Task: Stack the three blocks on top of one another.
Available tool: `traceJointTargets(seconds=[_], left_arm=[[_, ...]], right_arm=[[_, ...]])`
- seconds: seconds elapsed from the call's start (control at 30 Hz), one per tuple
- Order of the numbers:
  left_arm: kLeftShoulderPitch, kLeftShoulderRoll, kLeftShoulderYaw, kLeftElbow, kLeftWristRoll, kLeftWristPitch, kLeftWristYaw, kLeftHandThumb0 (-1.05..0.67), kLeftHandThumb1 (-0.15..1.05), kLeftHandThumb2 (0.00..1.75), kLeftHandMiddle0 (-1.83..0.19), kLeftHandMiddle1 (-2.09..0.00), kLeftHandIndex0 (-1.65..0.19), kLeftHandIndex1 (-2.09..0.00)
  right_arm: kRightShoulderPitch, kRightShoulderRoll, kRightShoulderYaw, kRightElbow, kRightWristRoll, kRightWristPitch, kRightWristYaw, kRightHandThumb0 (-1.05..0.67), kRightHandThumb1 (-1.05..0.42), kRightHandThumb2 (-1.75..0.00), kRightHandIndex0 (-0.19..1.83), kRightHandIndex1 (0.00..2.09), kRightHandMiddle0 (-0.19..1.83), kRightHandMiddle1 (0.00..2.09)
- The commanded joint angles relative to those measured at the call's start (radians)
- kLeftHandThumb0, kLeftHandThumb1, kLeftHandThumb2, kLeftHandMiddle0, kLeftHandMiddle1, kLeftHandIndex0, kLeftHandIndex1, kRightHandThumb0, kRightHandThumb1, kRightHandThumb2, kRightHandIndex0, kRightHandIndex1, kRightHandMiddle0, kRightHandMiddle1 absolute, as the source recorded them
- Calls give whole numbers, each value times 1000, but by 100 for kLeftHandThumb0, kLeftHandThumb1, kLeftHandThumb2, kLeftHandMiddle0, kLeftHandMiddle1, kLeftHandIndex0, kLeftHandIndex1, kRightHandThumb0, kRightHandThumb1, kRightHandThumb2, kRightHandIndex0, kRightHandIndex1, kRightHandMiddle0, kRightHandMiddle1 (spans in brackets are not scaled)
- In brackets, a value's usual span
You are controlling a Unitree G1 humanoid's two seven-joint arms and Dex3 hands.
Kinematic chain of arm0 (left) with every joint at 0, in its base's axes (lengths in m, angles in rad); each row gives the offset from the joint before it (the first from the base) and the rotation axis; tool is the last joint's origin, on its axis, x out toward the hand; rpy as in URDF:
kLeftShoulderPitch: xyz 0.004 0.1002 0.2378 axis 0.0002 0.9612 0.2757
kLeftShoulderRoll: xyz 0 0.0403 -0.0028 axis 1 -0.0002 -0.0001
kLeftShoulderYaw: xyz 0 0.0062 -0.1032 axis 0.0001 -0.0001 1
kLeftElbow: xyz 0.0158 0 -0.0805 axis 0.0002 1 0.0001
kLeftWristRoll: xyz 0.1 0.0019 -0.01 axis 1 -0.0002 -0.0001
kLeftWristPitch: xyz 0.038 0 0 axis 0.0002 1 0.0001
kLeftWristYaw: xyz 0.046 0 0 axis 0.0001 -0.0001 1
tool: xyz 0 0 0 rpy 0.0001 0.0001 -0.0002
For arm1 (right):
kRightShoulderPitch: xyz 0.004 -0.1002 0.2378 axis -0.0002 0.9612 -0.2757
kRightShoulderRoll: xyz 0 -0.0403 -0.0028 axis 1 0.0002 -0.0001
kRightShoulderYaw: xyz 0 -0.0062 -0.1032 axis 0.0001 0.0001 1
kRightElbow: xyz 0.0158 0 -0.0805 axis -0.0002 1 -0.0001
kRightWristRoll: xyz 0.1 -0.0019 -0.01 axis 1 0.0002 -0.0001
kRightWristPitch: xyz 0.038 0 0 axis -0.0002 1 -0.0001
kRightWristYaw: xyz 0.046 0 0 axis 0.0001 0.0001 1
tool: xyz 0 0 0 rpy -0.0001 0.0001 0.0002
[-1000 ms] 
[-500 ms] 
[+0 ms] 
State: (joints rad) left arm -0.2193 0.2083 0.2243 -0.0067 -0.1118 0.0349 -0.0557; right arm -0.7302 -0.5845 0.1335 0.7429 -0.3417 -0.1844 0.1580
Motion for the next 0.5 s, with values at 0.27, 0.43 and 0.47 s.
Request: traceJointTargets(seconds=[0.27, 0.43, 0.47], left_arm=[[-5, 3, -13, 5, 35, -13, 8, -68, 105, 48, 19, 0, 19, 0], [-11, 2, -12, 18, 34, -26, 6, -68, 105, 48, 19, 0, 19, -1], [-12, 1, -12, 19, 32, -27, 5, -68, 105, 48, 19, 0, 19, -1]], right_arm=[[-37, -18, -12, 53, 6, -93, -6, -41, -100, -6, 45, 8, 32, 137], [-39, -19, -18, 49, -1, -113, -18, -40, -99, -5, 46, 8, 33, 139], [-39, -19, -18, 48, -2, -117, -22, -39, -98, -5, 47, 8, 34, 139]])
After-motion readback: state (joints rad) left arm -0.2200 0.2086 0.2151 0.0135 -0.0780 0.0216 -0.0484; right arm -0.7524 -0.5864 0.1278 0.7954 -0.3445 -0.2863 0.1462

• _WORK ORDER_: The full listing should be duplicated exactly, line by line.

• _EXERCISE SOLUTION_:
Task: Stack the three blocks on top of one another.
Available tool: `traceJointTargets(seconds=[_], left_arm=[[_, ...]], right_arm=[[_, ...]])`
- seconds: seconds elapsed from the call's start (control at 30 Hz), one per tuple
- Order of the numbers:
  left_arm: kLeftShoulderPitch, kLeftShoulderRoll, kLeftShoulderYaw, kLeftElbow, kLeftWristRoll, kLeftWristPitch, kLeftWristYaw, kLeftHandThumb0 (-1.05..0.67), kLeftHandThumb1 (-0.15..1.05), kLeftHandThumb2 (0.00..1.75), kLeftHandMiddle0 (-1.83..0.19), kLeftHandMiddle1 (-2.09..0.00), kLeftHandIndex0 (-1.65..0.19), kLeftHandIndex1 (-2.09..0.00)
  right_arm: kRightShoulderPitch, kRightShoulderRoll, kRightShoulderYaw, kRightElbow, kRightWristRoll, kRightWristPitch, kRightWristYaw, kRightHandThumb0 (-1.05..0.67), kRightHandThumb1 (-1.05..0.42), kRightHandThumb2 (-1.75..0.00), kRightHandIndex0 (-0.19..1.83), kRightHandIndex1 (0.00..2.09), kRightHandMiddle0 (-0.19..1.83), kRightHandMiddle1 (0.00..2.09)
- The commanded joint angles relative to those measured at the call's start (radians)
- kLeftHandThumb0, kLeftHandThumb1, kLeftHandThumb2, kLeftHandMiddle0, kLeftHandMiddle1, kLeftHandIndex0, kLeftHandIndex1, kRightHandThumb0, kRightHandThumb1, kRightHandThumb2, kRightHandIndex0, kRightHandIndex1, kRightHandMiddle0, kRightHandMiddle1 absolute, as the source recorded them
- Calls give whole numbers, each value times 1000, but by 100 for kLeftHandThumb0, kLeftHandThumb1, kLeftHandThumb2, kLeftHandMiddle0, kLeftHandMiddle1, kLeftHandIndex0, kLeftHandIndex1, kRightHandThumb0, kRightHandThumb1, kRightHandThumb2, kRightHandIndex0, kRightHandIndex1, kRightHandMiddle0, kRightHandMiddle1 (spans in brackets are not scaled)
- In brackets, a value's usual span
You are controlling a Unitree G1 humanoid's two seven-joint arms and Dex3 hands.
Kinematic chain of arm0 (left) with every joint at 0, in its base's axes (lengths in m, angles in rad); each row gives the offset from the joint before it (the first from the base) and the rotation axis; tool is the last joint's origin, on its axis, x out toward the hand; rpy as in URDF:
kLeftShoulderPitch: xyz 0.004 0.1002 0.2378 axis 0.0002 0.9612 0.2757
kLeftShoulderRoll: xyz 0 0.0403 -0.0028 axis 1 -0.0002 -0.0001
kLeftShoulderYaw: xyz 0 0.0062 -0.1032 axis 0.0001 -0.0001 1
kLeftElbow: xyz 0.0158 0 -0.0805 axis 0.0002 1 0.0001
kLeftWristRoll: xyz 0.1 0.0019 -0.01 axis 1 -0.0002 -0.0001
kLeftWristPitch: xyz 0.038 0 0 axis 0.0002 1 0.0001
kLeftWristYaw: xyz 0.046 0 0 axis 0.0001 -0.0001 1
tool: xyz 0 0 0 rpy 0.0001 0.0001 -0.0002
For arm1 (right):
kRightShoulderPitch: xyz 0.004 -0.1002 0.2378 axis -0.0002 0.9612 -0.2757
kRightShoulderRoll: xyz 0 -0.0403 -0.0028 axis 1 0.0002 -0.0001
kRightShoulderYaw: xyz 0 -0.0062 -0.1032 axis 0.0001 0.0001 1
kRightElbow: xyz 0.0158 0 -0.0805 axis -0.0002 1 -0.0001
kRightWristRoll: xyz 0.1 -0.0019 -0.01 axis 1 0.0002 -0.0001
kRightWristPitch: xyz 0.038 0 0 axis -0.0002 1 -0.0001
kRightWristYaw: xyz 0.046 0 0 axis 0.0001 0.0001 1
tool: xyz 0 0 0 rpy -0.0001 0.0001 0.0002
[-1000 ms] 
[-500 ms] 
[+0 ms] 
State: (joints rad) left arm -0.2193 0.2083 0.2243 -0.0067 -0.1118 0.0349 -0.0557; right arm -0.7302 -0.5845 0.1335 0.7429 -0.3417 -0.1844 0.1580
Motion for the next 0.5 s, with values at 0.27, 0.43 and 0.47 s.
Request: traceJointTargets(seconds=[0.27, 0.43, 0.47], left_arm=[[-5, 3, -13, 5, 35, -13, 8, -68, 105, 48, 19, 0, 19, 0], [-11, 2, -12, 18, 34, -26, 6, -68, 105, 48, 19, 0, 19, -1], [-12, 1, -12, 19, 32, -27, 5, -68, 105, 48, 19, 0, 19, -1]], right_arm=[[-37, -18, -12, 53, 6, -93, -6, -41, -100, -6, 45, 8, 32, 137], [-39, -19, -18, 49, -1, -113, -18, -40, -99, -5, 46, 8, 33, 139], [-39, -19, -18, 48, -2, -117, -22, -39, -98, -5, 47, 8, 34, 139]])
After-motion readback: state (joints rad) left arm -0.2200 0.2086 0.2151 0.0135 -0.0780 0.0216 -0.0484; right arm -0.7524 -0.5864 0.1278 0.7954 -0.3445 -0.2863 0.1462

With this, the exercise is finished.